» EXERCISE
Word for word, set down every line of the entries below from the line with "For training a" to the line with "yellow block: (+14, -7, +5) cm, 16 cm away", including both, and no other line.
#### TASK INPUT ####
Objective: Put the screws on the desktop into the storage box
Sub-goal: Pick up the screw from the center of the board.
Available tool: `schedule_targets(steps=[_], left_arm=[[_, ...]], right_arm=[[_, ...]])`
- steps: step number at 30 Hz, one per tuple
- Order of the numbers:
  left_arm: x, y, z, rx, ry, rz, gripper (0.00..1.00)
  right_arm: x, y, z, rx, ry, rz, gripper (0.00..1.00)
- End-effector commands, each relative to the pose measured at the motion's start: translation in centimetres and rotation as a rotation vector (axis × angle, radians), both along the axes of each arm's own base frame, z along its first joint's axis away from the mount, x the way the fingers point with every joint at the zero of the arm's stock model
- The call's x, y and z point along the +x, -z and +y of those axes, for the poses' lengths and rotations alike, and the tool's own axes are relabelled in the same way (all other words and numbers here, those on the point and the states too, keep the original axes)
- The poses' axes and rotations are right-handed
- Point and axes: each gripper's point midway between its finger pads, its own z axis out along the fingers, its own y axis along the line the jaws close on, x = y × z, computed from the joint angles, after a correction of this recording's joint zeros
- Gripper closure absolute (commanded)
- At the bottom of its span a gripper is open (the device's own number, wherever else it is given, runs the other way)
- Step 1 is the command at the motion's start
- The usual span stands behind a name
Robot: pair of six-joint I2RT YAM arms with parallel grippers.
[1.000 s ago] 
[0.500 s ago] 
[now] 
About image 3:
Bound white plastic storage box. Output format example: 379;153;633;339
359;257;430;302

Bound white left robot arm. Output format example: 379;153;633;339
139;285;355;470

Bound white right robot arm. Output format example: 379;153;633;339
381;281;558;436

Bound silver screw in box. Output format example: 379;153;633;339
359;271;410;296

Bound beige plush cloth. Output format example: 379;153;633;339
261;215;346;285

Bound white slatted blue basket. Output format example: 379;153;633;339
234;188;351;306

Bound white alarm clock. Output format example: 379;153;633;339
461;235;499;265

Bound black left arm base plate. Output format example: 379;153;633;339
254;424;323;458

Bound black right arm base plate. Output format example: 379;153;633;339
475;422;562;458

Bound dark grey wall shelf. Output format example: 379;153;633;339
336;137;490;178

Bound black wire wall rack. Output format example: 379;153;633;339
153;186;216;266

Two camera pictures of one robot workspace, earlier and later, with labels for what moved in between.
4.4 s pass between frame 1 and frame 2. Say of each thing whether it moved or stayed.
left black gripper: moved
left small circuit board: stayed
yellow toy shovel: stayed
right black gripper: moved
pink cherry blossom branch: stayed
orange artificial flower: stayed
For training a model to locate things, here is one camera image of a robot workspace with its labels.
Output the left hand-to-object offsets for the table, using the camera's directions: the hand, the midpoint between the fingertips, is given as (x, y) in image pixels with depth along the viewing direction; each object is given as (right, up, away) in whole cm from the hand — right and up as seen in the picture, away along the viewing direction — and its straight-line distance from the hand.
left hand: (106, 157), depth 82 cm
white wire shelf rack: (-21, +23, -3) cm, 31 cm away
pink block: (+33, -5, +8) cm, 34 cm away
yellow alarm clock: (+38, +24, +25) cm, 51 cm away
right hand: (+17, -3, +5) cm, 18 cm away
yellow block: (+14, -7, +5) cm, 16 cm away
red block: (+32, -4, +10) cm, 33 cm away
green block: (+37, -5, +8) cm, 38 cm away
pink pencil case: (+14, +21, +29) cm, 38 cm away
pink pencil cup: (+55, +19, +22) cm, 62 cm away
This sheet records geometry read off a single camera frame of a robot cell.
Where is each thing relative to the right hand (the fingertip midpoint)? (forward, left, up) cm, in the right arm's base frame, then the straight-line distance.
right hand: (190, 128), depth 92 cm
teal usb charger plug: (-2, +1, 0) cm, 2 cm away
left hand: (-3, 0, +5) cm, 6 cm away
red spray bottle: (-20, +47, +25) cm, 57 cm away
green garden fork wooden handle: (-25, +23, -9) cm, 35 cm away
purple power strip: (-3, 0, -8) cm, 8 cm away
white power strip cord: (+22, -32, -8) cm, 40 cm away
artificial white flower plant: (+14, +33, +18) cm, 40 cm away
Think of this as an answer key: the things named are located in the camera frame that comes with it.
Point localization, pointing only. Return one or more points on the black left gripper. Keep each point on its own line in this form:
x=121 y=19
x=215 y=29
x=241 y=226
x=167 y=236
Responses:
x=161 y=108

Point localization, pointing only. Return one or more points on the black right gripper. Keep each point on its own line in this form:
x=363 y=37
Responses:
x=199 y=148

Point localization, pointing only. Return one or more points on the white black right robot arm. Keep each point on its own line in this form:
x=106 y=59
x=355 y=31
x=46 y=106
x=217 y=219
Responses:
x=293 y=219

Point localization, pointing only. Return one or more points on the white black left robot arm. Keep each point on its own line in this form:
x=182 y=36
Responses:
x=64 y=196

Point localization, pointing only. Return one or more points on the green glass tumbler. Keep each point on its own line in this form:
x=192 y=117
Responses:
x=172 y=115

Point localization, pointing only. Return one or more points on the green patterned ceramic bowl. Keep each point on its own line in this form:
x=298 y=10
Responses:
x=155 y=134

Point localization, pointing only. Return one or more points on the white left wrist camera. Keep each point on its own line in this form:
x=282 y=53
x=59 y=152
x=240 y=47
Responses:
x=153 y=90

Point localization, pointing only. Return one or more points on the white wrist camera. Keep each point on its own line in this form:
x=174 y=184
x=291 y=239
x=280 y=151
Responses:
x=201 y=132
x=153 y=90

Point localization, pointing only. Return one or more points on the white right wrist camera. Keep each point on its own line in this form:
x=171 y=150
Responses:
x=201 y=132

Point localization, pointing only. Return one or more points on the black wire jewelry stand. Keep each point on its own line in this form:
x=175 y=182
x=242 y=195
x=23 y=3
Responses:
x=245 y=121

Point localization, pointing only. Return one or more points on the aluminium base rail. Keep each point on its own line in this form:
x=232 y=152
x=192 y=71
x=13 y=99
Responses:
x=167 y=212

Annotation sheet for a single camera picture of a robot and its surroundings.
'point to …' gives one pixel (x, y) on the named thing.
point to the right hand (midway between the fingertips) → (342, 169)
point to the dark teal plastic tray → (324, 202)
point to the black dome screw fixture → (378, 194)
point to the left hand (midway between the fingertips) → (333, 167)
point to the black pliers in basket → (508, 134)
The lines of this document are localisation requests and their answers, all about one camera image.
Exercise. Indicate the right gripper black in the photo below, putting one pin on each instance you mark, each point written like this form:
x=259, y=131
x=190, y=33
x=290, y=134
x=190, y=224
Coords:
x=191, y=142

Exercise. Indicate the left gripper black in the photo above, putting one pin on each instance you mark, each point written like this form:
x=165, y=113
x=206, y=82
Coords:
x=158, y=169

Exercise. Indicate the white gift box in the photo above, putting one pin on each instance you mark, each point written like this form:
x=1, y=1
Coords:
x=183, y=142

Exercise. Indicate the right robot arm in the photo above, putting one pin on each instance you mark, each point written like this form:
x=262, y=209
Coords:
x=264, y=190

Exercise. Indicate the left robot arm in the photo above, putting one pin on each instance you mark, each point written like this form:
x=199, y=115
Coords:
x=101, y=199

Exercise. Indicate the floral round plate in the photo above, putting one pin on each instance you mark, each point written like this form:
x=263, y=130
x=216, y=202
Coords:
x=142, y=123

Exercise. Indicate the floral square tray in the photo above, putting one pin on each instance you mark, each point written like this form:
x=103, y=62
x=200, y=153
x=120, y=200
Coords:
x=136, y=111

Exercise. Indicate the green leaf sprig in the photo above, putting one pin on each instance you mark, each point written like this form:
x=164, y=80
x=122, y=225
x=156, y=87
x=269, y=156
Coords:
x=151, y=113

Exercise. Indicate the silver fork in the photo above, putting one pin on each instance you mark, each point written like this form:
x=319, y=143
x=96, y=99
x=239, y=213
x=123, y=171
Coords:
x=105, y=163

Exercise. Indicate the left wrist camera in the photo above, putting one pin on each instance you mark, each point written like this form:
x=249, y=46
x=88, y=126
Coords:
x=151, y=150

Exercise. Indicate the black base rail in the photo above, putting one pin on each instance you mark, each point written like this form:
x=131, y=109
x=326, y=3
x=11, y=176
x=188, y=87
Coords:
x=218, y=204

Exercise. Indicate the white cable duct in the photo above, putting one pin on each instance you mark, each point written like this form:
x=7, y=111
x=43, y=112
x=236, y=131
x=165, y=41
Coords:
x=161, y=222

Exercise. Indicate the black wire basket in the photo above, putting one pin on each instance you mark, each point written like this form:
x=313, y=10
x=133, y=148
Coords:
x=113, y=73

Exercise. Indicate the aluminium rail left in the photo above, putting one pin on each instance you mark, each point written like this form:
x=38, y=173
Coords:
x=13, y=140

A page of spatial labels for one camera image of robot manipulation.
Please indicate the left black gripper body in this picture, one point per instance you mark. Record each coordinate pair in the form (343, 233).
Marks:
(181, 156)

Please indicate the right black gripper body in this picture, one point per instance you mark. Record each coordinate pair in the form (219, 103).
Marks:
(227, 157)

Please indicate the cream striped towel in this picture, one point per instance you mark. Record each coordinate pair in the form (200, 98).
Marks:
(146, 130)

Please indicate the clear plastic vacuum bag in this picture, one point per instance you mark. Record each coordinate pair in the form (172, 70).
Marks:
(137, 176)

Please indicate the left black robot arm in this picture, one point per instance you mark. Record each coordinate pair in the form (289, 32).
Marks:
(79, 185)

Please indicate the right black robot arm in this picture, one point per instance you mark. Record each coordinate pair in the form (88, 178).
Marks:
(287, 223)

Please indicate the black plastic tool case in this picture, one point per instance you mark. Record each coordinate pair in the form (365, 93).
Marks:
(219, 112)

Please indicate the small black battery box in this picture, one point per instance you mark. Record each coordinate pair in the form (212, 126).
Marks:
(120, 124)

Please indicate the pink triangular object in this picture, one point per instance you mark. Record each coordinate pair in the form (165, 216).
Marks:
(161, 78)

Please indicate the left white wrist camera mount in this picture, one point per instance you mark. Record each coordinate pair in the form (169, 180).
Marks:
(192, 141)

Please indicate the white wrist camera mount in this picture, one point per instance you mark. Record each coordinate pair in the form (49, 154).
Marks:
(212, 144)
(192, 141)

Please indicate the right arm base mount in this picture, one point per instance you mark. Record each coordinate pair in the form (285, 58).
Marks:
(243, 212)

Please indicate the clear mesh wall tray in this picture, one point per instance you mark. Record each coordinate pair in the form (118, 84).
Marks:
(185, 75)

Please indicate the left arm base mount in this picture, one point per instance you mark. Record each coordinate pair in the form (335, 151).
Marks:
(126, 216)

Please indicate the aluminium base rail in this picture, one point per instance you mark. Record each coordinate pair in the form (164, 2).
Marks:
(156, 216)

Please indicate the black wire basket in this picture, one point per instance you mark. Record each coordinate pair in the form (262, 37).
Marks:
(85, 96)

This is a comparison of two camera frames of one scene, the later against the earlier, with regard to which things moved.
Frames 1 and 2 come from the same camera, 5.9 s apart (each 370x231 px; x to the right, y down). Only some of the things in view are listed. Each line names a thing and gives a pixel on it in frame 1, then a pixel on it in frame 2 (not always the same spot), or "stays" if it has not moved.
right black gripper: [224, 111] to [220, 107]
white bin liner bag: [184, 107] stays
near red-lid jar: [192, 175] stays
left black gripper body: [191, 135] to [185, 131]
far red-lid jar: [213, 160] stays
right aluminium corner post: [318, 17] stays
####
» OUTPUT OF THE TASK
For training a model to locate things, here is one camera image of a robot workspace with its labels.
Output the left hand-to-object offsets for the table, using the camera's directions: the hand, the midpoint between the fingertips, is given as (x, y) in image pixels with depth along the viewing direction; each object is given as (right, up, away) in whole cm from the hand — right and up as seen in the picture, away along the viewing direction — and its straight-line distance from the hand.
left hand: (106, 157), depth 82 cm
white wire shelf rack: (-21, +23, -3) cm, 31 cm away
pink block: (+33, -5, +8) cm, 34 cm away
yellow alarm clock: (+38, +24, +25) cm, 51 cm away
right hand: (+17, -3, +5) cm, 18 cm away
yellow block: (+14, -7, +5) cm, 16 cm away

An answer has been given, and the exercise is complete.